In America we like them young and tender. We use medium breed adult rabbits in the 8-12 lbs range to produce 4 lb fryers in 8-9 weeks. Young and tender is the preferrence in America.

It's your choice. It's all good eating!


----------



## AndreaNZ (Mar 19, 2003)

THanks for that, everyone! ) We're looking forward to the first rabbit feast.

Andrea
NZ


----------



## Guest (Sep 14, 2003)

One thing I did not notice mentioned anywhere in replies is the feed conversion for rabbits. Feed is converted in "meat" on a young rabbit until approximately 10-11 weeks old. After this, the rabbits feed conversion no longer goes to meat, but rather into reproductive organ production. At this time, the rabbit meat tends to start to undergo a change as well, it begins to get "tough" or "chewy". One final note on feeding out rabbits, most people think that feeding a rabbit all it can eat is what it needs to grow effeciently, that is not the case. I raise rabbits commercially and would be interested in helping anyone with any questions they may have. If anyone is interested in a proper feed ratio for a rabbit in different stages of growth, you may contact me and I will provide that to you. Thanks


----------



## Terri (May 10, 2002)

About the gent from Africa who prefers older rabbit...

Many years back, Cornish chickens were introduced to an African country (I don't remember which one). Nobody wanted more than one. The traditional way of fixing chicken in that country was a long, slow simmer and the Cornish meat tended to fall apart.

The local farmers wanted the fast-growing properties of the Cornish, so they ended up CROSSING the Cornish with the local chickens, so that the meat would be tough enough to stand up to the way that the locals liked to cook. Also, the older animals, I have heard, have more flavor.

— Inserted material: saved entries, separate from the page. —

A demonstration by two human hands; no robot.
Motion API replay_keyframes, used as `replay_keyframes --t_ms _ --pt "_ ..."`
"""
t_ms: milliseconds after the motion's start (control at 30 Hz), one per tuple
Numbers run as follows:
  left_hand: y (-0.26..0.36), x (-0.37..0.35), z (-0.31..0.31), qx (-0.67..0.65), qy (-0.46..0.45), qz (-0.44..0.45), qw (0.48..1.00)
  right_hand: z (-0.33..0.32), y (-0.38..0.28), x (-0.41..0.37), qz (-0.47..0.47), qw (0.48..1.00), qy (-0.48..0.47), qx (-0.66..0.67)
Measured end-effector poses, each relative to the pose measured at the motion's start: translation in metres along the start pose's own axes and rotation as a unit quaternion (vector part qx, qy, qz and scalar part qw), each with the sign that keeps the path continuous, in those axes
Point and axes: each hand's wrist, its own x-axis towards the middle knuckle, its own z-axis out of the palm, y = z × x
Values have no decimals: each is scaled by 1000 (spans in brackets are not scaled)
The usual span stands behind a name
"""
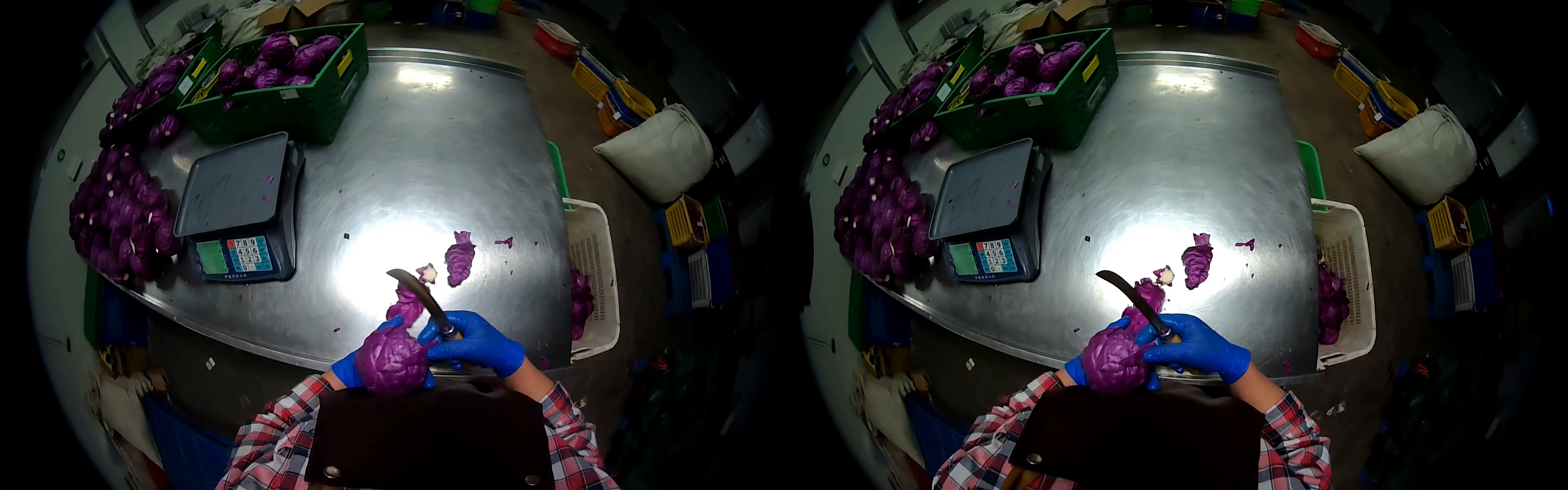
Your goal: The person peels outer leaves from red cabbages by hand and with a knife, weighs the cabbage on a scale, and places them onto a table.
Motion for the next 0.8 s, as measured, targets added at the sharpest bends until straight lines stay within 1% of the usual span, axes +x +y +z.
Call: replay_keyframes --t_ms 67,133,200,267,333,367,433,467,500,533,567,600,667,700,733,800 --pt "-3 4 2 -128 -7 10 992 -2 -3 -6 -61 997 -7 40" --pt "-4 5 3 -175 -14 9 984 -4 -3 -6 -74 997 -11 11" --pt "-5 6 4 -176 -13 14 984 -4 1 -6 -208 977 2 -44" --pt "-6 5 5 -156 -4 20 988 -4 -4 -10 -198 979 -4 -51" --pt "-8 4 6 -137 13 31 990 -6 -6 -14 -237 968 7 -78" --pt "-9 4 6 -124 28 38 991 -9 -9 -19 -236 968 4 -80" --pt "-16 3 4 -94 79 52 991 -22 -20 -35 -237 966 94 -33" --pt "-25 4 -1 -94 79 53 991 -29 -22 -42 -236 961 140 -8" --pt "-41 5 -9 -397 -27 72 915 -40 -21 -46 -235 953 188 15" --pt "-45 3 -12 -656 -131 82 739 -45 -27 -46 -235 942 237 38" --pt "-49 -2 -12 -699 -58 64 710 -47 -35 -49 -126 944 300 -44" --pt "-52 -2 -12 -697 -60 63 712 -39 -41 -41 -135 925 337 -115" --pt "-51 0 -16 -689 75 102 714 -29 -15 -19 -108 929 320 -150" --pt "-45 0 -16 -674 126 79 724 -19 1 -4 -177 929 274 -175" --pt "-48 1 -19 -672 125 79 725 -7 10 8 -243 923 225 -198" --pt "-61 -1 -27 -659 -23 116 743 17 8 21 -176 963 171 -114"
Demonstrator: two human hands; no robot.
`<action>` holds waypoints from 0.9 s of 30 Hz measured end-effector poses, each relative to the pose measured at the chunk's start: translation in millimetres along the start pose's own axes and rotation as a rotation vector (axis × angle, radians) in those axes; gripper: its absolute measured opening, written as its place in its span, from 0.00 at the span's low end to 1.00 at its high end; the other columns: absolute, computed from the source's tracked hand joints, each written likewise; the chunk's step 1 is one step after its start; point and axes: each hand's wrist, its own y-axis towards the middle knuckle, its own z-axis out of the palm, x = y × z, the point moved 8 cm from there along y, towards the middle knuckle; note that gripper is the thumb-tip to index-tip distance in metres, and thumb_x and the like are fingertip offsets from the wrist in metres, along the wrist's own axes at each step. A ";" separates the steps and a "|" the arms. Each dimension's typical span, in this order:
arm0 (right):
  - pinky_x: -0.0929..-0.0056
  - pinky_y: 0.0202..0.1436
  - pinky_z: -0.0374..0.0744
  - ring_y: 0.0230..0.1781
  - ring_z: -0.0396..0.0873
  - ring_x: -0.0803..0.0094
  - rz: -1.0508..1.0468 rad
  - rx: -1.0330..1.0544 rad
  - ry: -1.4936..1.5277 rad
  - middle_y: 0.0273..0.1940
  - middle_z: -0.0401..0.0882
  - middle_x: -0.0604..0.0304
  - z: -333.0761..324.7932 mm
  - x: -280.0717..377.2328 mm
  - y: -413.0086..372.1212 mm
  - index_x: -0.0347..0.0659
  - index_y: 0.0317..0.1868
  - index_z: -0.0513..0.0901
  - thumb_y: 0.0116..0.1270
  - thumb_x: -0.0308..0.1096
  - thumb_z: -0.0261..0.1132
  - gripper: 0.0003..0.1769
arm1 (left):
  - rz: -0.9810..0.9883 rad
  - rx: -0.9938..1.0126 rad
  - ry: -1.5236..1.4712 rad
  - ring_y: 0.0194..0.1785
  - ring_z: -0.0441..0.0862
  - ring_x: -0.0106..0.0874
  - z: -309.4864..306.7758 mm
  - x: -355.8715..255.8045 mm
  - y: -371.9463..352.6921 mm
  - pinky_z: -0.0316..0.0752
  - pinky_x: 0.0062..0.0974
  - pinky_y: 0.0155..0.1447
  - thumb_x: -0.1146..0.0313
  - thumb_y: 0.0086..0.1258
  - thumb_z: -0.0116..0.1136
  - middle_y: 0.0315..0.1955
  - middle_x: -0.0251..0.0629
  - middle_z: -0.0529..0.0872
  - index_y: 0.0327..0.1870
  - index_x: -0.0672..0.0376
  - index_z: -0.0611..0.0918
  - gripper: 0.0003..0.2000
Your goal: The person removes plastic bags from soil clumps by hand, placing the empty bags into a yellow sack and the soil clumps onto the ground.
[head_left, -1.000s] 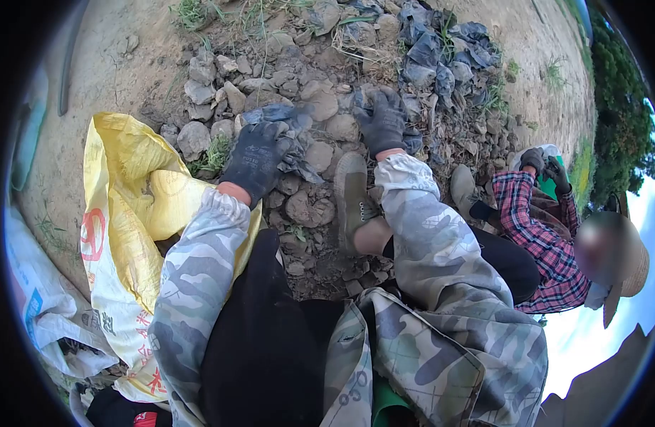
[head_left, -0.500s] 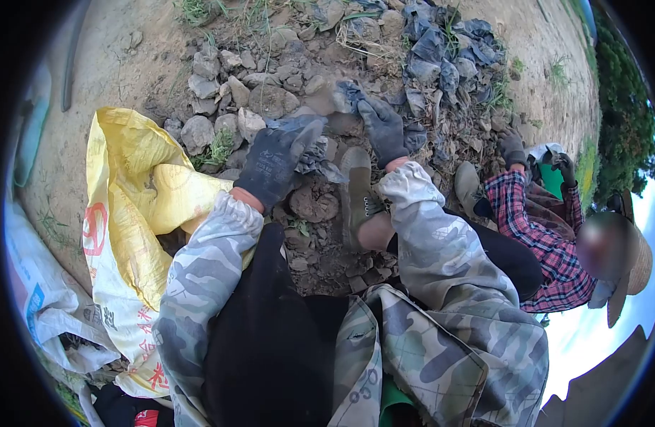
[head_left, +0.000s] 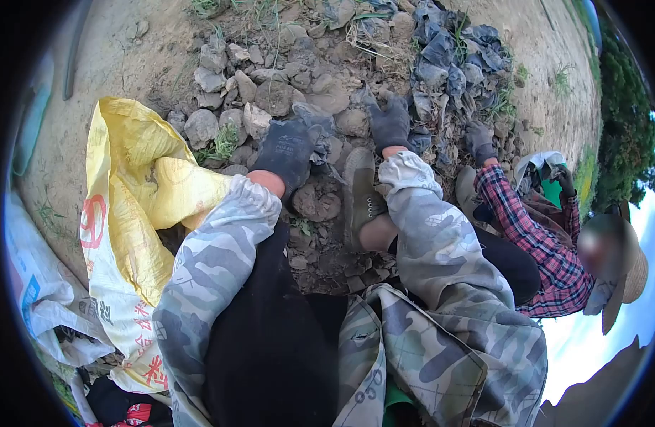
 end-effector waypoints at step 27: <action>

Perhaps the folks who like older animals simply do not bar-b-que them like a westerner would!


----------



## chupang (Nov 18, 2002)

8 to 12 weeks makes for very cheap meat,the does don't eat much more than at any other time and the kits just kinda nibble a little.I saved a couple for a family cookout this summer,4 mnth old,went over big!!


----------



## AndreaNZ (Mar 19, 2003)

Chupang - you mentioned that your does don't eat that much more with kits... ours didn't while she was pregnant, but now that she's lactating and feeding 7 kits, she's eating and drinking an enormous amount, about 3x as much as usual. When they're outside, we have them in small runs on grass, and the whole house and run gets moved every day (we have some really nice pasture out back). When they have the option to eat the grasses and herbal ley under their run, they hardly eat any pellets at all (they have free choice pellets at all times, but hardly touch it... but we moved the doe inside when her kits were born, as we had a terrible cold and wet run of weather - mountains of hail, and didn't want to risk the kits to the cold. OK, I'm all over the place, I know. Just my morning ramble. roll 

Anyway, I'd also be quite interested in what KY Rabbit Man has to say about feed to meat conversions, as I always like to hear from first hand experience rather that what one reads in reports, etc. 

Thanks for all the input.

Andrea
NZ


----------



## chupang (Nov 18, 2002)

been paying more attention.I free feed rabbit pellits,higher pritien during lac,veggies and greens in the eve.dry does eat the least.pregnant does gradualy increas,but not much-maybe a handfull(small)worth.then another small increas as the kits get out of thier box and start nibbeling.If the kits are allowed to hang around longer than 10 weeks,they will eat u out of house and home,but are yummy if u don't mind!I couldnt say about water,I use dishes and they like to play in them,lol


----------



## chupang (Nov 18, 2002)

update on paying more attention,
I have an "outsider"doe,not part of the family,her kits hit about a week old and she started chowing big time!I'll have to see if it is worth keeping her.She is more of a pet type than a meat type rabbit.about the same sise but floppy eared and pushed in face,very friendly.I'll probably try to find her a home instead of butchering her.


----------



## chupang (Nov 18, 2002)

update on paying more attention,
I have an "outsider"doe,not part of the family,her kits hit about a week old and she started chowing big time!I'll have to see if it is worth keeping her.She is more of a pet type than a meat type rabbit.about the same sise but floppy eared and pushed in face,very friendly.I'll probably try to find her a home instead of butchering her.


----------



## Sycamore2020 (Sep 16, 2020)

kyrabbitman said:


> One thing I did not notice mentioned anywhere in replies is the feed conversion for rabbits. Feed is converted in "meat" on a young rabbit until approximately 10-11 weeks old. After this, the rabbits feed conversion no longer goes to meat, but rather into reproductive organ production. At this time, the rabbit meat tends to start to undergo a change as well, it begins to get "tough" or "chewy". One final note on feeding out rabbits, most people think that feeding a rabbit all it can eat is what it needs to grow effeciently, that is not the case. I raise rabbits commercially and would be interested in helping anyone with any questions they may have. If anyone is interested in a proper feed ratio for a rabbit in different stages of growth, you may contact me and I will provide that to you. Thanks


Hello, I am contacting you for feed advice. I am in Africa and we tend to eat them around 10 months. I am not even sure what breed I am keeping but would like to rare them for commercial purposes. Most important, I would want to get them to 2 kg before selling without compromising the meat quality.


----------



## Danaus29 (Sep 12, 2005)

The post to which you are replying is 17 years old. The person you are asking for advice from hasn't been on this site since then. 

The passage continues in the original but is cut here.